[OpenID] Fwd: Proposal: DNS based mapping/discovery for user at REALM identifiers
Martin Atkins
mart at degeneration.co.uk
Sat Mar 31 08:58:13 UTC 2007
Simon Spero wrote:
> All,
>
> Whenever I talk to people on campus about openid, I always seem to hear
> objections, mostly on aesthetic grounds, to the use of URLs as end-user
> visible identifiers. As Patrick McGoohan said, "I am not a web page, I
> am a free man"...
>
I'm not an email account either!
This is why RPs that are presenting user identifiers to the world should
primarily use my chosen "display name" but make the URL available for
disambiguation and cross-site referencing.
>
> DNS-SD Discovery
>
> DNS Service Discovery (DNS-SD) defines a set of mechanisms for locating
> services using the DNS. These mechanisms are the underpinnings of
> Apple's Bonjour.
>
> Services are represented in DNS-SD as pairs of SRV and TXT records.
> The SRV record providers hostname and port information. The TXT
> record carries any other service parameters in a key=value format.
>
> One approach to using DNS-SD for OpenID discovery is to define service
> parameters to carry identifier and provider format strings - for
> example, %u might stand for the user name, and %r might stand for the
> realm.
>
> $ORIGIN _tcp.bonjour.unc.edu.
> _openid PTR eritrea._openid
>
> $ORIGIN _openid._tcp.bonjour.unc.edu.
>
> eritrea TXT "provider=https://eritrea.oit.unc.edu/openid1/%u
> <https://eritrea.oit.unc.edu/openid1/%25u>" \
> "identity= https://eritrea.oit.unc.edu/user/%u"

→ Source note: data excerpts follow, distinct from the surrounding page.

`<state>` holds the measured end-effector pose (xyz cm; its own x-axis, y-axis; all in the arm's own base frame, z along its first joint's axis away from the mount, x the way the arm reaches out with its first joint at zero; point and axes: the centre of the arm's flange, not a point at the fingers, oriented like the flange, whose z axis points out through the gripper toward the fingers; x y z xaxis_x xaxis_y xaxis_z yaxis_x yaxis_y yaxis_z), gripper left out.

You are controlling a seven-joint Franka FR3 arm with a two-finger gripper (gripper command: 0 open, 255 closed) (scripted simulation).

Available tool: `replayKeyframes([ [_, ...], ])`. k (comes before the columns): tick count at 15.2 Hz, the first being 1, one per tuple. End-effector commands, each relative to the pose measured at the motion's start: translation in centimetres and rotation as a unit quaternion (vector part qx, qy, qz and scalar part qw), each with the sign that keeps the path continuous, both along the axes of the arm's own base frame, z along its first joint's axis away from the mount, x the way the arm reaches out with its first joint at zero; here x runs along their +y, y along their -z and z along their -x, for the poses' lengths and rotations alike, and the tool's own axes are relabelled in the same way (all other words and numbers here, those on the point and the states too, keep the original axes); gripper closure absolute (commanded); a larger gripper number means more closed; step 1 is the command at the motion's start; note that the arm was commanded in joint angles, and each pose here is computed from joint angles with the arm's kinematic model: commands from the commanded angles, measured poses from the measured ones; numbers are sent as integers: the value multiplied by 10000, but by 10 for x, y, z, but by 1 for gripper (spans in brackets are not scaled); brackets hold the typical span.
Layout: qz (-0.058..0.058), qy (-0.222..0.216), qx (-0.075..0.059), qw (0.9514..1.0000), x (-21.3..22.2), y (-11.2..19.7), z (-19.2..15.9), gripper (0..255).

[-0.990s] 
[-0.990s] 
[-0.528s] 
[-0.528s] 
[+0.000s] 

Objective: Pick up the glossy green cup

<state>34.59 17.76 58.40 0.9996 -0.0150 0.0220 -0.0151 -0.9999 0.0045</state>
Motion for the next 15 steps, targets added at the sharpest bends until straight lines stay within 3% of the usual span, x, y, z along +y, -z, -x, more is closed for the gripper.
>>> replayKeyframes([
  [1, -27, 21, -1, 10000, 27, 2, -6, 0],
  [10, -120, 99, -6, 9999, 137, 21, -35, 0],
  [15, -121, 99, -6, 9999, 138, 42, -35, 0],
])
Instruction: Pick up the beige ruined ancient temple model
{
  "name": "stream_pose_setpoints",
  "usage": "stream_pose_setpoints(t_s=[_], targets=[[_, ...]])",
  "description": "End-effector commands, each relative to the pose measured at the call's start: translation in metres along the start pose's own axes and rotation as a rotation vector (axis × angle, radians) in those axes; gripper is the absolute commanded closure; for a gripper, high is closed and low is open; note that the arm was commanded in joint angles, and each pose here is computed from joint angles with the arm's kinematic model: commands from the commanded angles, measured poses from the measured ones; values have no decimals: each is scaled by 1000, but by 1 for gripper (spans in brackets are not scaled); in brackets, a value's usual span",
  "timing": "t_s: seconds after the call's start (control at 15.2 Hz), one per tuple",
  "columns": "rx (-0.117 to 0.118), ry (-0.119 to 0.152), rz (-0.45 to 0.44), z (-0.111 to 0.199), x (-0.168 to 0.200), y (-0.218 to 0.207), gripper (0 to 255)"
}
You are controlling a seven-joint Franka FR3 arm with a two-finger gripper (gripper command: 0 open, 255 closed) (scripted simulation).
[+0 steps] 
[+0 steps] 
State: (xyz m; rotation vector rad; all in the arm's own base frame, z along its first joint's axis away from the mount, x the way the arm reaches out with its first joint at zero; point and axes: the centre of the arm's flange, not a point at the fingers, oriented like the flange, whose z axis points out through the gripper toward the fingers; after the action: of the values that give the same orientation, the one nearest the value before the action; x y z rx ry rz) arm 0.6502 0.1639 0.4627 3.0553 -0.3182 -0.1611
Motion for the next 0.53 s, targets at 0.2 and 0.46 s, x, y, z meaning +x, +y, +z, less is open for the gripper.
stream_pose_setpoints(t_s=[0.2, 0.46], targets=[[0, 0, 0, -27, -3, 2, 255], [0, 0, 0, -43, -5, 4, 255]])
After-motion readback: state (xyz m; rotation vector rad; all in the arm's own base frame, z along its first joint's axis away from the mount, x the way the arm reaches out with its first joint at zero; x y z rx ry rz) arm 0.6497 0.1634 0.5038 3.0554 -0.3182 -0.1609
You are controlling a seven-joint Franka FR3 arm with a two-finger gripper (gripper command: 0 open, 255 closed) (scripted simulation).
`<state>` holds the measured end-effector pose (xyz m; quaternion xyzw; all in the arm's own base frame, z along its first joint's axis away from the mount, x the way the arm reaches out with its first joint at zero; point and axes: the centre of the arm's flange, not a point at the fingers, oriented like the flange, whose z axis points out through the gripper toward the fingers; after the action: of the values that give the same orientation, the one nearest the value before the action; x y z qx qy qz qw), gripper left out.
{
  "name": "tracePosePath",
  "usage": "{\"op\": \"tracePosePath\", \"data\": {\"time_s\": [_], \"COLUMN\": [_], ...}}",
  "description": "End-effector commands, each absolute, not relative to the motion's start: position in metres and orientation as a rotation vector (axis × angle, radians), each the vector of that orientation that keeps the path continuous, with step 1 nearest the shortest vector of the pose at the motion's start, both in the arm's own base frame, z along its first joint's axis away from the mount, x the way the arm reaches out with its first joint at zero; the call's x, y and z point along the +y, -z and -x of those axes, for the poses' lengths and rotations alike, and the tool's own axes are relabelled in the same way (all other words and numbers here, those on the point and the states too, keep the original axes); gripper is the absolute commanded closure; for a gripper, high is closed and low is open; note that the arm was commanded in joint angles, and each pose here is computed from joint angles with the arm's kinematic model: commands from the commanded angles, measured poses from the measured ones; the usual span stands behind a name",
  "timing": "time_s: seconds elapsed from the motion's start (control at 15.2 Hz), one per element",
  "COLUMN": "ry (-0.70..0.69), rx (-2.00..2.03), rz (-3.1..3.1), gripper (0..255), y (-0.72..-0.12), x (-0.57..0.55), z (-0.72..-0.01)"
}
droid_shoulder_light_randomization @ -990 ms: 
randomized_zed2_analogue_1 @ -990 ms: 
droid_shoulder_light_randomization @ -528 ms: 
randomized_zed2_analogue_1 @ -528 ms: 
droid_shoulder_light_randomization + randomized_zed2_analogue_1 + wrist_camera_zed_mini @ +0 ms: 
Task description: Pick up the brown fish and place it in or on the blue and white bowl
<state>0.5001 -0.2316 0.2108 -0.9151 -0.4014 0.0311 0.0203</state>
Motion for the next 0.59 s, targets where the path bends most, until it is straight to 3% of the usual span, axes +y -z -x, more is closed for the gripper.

> SRV 0 0 443 eritrea.oit.unc.edu <http://eritrea.oit.unc.edu>.
>
> would map ses at bonjour.unc.edu <mailto:ses at bonjour.unc.edu> to provider
> url https://eritrea.oit.unc.edu/openid1/ses
> <https://eritrea.oit.unc.edu/openid1/ses> , and identity url
> https://eritrea.oit.unc.edu/user/ses .
>
> This approach allows much more flexibility in urls, but is best suited
> to cases where every user in a realm is authenticated by the same
> provider. This may be appropriate, but is more restrictive than behavior.
>
If you make a minor modification, you can make it more flexible:
When you see ses at bonjour.unc.edu, look for
ses._openid._tcp.bonjour.unc.edu (note that the username has now been
added in there).
If you allow there to be a wildcard CNAME under _openid and retain your
%u and %r placeholders (though given that % already has a special
meaning in URLs, a different marker might be better) then it remains
possible to do the case where everyone's handled by the same provider.